## What is required
Transcribe the listing below in full, keeping every line exactly as it is.

+++ Information supplied

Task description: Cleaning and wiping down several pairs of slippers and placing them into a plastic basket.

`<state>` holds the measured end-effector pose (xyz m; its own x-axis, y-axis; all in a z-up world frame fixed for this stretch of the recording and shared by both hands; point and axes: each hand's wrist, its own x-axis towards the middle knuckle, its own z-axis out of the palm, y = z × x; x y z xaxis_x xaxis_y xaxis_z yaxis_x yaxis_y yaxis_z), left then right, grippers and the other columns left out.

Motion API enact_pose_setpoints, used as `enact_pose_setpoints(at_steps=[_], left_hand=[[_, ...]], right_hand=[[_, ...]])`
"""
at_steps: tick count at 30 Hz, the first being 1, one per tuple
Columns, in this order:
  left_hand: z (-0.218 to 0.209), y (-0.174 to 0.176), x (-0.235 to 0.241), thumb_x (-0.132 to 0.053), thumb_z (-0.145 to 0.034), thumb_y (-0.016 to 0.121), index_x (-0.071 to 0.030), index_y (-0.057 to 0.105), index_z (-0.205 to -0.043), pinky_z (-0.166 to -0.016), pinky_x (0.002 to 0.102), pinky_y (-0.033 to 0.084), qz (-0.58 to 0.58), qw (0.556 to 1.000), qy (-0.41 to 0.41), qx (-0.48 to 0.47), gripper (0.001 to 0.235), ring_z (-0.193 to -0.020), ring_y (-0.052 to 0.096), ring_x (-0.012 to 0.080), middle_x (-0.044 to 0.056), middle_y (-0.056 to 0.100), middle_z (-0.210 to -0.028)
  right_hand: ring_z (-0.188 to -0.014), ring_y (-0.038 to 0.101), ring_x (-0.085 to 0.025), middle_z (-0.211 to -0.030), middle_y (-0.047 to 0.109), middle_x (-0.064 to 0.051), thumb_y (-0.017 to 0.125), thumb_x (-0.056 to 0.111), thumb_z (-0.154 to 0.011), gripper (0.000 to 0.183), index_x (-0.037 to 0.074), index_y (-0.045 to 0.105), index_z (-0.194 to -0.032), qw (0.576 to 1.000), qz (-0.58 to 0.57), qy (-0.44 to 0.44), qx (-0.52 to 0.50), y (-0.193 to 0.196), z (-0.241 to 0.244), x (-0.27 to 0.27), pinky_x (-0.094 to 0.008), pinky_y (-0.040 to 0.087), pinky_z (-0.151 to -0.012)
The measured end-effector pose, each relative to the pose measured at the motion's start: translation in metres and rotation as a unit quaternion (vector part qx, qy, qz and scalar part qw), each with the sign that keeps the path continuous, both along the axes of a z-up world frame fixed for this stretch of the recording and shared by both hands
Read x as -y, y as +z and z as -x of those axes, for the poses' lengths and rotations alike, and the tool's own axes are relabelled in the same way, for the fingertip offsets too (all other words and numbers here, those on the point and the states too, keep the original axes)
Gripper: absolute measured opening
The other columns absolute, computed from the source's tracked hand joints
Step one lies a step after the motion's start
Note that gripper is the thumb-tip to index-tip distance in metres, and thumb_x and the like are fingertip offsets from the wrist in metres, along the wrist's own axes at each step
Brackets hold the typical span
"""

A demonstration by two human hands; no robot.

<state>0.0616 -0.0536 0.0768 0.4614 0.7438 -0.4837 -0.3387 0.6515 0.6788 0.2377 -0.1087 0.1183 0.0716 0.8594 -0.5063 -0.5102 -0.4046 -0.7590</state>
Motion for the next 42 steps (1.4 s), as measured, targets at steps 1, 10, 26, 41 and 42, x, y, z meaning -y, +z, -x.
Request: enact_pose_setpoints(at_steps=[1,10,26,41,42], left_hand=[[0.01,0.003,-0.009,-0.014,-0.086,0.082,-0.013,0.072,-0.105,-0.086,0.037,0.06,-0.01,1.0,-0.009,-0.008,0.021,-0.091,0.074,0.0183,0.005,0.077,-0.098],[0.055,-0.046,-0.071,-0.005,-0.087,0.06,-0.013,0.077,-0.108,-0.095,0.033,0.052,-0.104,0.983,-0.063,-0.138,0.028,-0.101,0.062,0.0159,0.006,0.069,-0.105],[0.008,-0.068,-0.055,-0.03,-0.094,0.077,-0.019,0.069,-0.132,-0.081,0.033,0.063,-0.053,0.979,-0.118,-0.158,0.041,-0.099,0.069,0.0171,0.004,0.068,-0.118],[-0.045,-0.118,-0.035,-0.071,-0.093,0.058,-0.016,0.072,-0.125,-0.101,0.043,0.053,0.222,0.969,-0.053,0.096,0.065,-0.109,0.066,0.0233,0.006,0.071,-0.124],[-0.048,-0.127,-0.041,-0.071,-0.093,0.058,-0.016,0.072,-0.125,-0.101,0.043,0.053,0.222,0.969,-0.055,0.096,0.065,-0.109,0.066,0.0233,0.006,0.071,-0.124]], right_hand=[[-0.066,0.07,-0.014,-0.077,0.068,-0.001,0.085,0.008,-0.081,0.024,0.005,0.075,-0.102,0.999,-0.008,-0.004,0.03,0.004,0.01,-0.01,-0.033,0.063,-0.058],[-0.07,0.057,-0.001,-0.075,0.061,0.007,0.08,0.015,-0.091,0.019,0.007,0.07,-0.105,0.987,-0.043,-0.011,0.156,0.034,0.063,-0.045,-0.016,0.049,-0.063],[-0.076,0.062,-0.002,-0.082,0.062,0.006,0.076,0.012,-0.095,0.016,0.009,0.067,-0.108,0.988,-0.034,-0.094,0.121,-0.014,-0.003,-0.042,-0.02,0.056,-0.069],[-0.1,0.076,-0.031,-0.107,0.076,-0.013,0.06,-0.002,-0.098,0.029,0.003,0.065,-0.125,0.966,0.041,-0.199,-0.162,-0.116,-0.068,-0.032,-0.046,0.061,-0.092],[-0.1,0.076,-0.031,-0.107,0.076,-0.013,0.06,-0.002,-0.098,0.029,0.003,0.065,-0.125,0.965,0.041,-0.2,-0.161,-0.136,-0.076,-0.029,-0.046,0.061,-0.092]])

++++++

## Solution below
Task description: Cleaning and wiping down several pairs of slippers and placing them into a plastic basket.

`<state>` holds the measured end-effector pose (xyz m; its own x-axis, y-axis; all in a z-up world frame fixed for this stretch of the recording and shared by both hands; point and axes: each hand's wrist, its own x-axis towards the middle knuckle, its own z-axis out of the palm, y = z × x; x y z xaxis_x xaxis_y xaxis_z yaxis_x yaxis_y yaxis_z), left then right, grippers and the other columns left out.

Motion API enact_pose_setpoints, used as `enact_pose_setpoints(at_steps=[_], left_hand=[[_, ...]], right_hand=[[_, ...]])`
"""
at_steps: tick count at 30 Hz, the first being 1, one per tuple
Columns, in this order:
  left_hand: z (-0.218 to 0.209), y (-0.174 to 0.176), x (-0.235 to 0.241), thumb_x (-0.132 to 0.053), thumb_z (-0.145 to 0.034), thumb_y (-0.016 to 0.121), index_x (-0.071 to 0.030), index_y (-0.057 to 0.105), index_z (-0.205 to -0.043), pinky_z (-0.166 to -0.016), pinky_x (0.002 to 0.102), pinky_y (-0.033 to 0.084), qz (-0.58 to 0.58), qw (0.556 to 1.000), qy (-0.41 to 0.41), qx (-0.48 to 0.47), gripper (0.001 to 0.235), ring_z (-0.193 to -0.020), ring_y (-0.052 to 0.096), ring_x (-0.012 to 0.080), middle_x (-0.044 to 0.056), middle_y (-0.056 to 0.100), middle_z (-0.210 to -0.028)
  right_hand: ring_z (-0.188 to -0.014), ring_y (-0.038 to 0.101), ring_x (-0.085 to 0.025), middle_z (-0.211 to -0.030), middle_y (-0.047 to 0.109), middle_x (-0.064 to 0.051), thumb_y (-0.017 to 0.125), thumb_x (-0.056 to 0.111), thumb_z (-0.154 to 0.011), gripper (0.000 to 0.183), index_x (-0.037 to 0.074), index_y (-0.045 to 0.105), index_z (-0.194 to -0.032), qw (0.576 to 1.000), qz (-0.58 to 0.57), qy (-0.44 to 0.44), qx (-0.52 to 0.50), y (-0.193 to 0.196), z (-0.241 to 0.244), x (-0.27 to 0.27), pinky_x (-0.094 to 0.008), pinky_y (-0.040 to 0.087), pinky_z (-0.151 to -0.012)
The measured end-effector pose, each relative to the pose measured at the motion's start: translation in metres and rotation as a unit quaternion (vector part qx, qy, qz and scalar part qw), each with the sign that keeps the path continuous, both along the axes of a z-up world frame fixed for this stretch of the recording and shared by both hands
Read x as -y, y as +z and z as -x of those axes, for the poses' lengths and rotations alike, and the tool's own axes are relabelled in the same way, for the fingertip offsets too (all other words and numbers here, those on the point and the states too, keep the original axes)
Gripper: absolute measured opening
The other columns absolute, computed from the source's tracked hand joints
Step one lies a step after the motion's start
Note that gripper is the thumb-tip to index-tip distance in metres, and thumb_x and the like are fingertip offsets from the wrist in metres, along the wrist's own axes at each step
Brackets hold the typical span
"""

A demonstration by two human hands; no robot.

<state>0.0616 -0.0536 0.0768 0.4614 0.7438 -0.4837 -0.3387 0.6515 0.6788 0.2377 -0.1087 0.1183 0.0716 0.8594 -0.5063 -0.5102 -0.4046 -0.7590</state>
Motion for the next 42 steps (1.4 s), as measured, targets at steps 1, 10, 26, 41 and 42, x, y, z meaning -y, +z, -x.
Request: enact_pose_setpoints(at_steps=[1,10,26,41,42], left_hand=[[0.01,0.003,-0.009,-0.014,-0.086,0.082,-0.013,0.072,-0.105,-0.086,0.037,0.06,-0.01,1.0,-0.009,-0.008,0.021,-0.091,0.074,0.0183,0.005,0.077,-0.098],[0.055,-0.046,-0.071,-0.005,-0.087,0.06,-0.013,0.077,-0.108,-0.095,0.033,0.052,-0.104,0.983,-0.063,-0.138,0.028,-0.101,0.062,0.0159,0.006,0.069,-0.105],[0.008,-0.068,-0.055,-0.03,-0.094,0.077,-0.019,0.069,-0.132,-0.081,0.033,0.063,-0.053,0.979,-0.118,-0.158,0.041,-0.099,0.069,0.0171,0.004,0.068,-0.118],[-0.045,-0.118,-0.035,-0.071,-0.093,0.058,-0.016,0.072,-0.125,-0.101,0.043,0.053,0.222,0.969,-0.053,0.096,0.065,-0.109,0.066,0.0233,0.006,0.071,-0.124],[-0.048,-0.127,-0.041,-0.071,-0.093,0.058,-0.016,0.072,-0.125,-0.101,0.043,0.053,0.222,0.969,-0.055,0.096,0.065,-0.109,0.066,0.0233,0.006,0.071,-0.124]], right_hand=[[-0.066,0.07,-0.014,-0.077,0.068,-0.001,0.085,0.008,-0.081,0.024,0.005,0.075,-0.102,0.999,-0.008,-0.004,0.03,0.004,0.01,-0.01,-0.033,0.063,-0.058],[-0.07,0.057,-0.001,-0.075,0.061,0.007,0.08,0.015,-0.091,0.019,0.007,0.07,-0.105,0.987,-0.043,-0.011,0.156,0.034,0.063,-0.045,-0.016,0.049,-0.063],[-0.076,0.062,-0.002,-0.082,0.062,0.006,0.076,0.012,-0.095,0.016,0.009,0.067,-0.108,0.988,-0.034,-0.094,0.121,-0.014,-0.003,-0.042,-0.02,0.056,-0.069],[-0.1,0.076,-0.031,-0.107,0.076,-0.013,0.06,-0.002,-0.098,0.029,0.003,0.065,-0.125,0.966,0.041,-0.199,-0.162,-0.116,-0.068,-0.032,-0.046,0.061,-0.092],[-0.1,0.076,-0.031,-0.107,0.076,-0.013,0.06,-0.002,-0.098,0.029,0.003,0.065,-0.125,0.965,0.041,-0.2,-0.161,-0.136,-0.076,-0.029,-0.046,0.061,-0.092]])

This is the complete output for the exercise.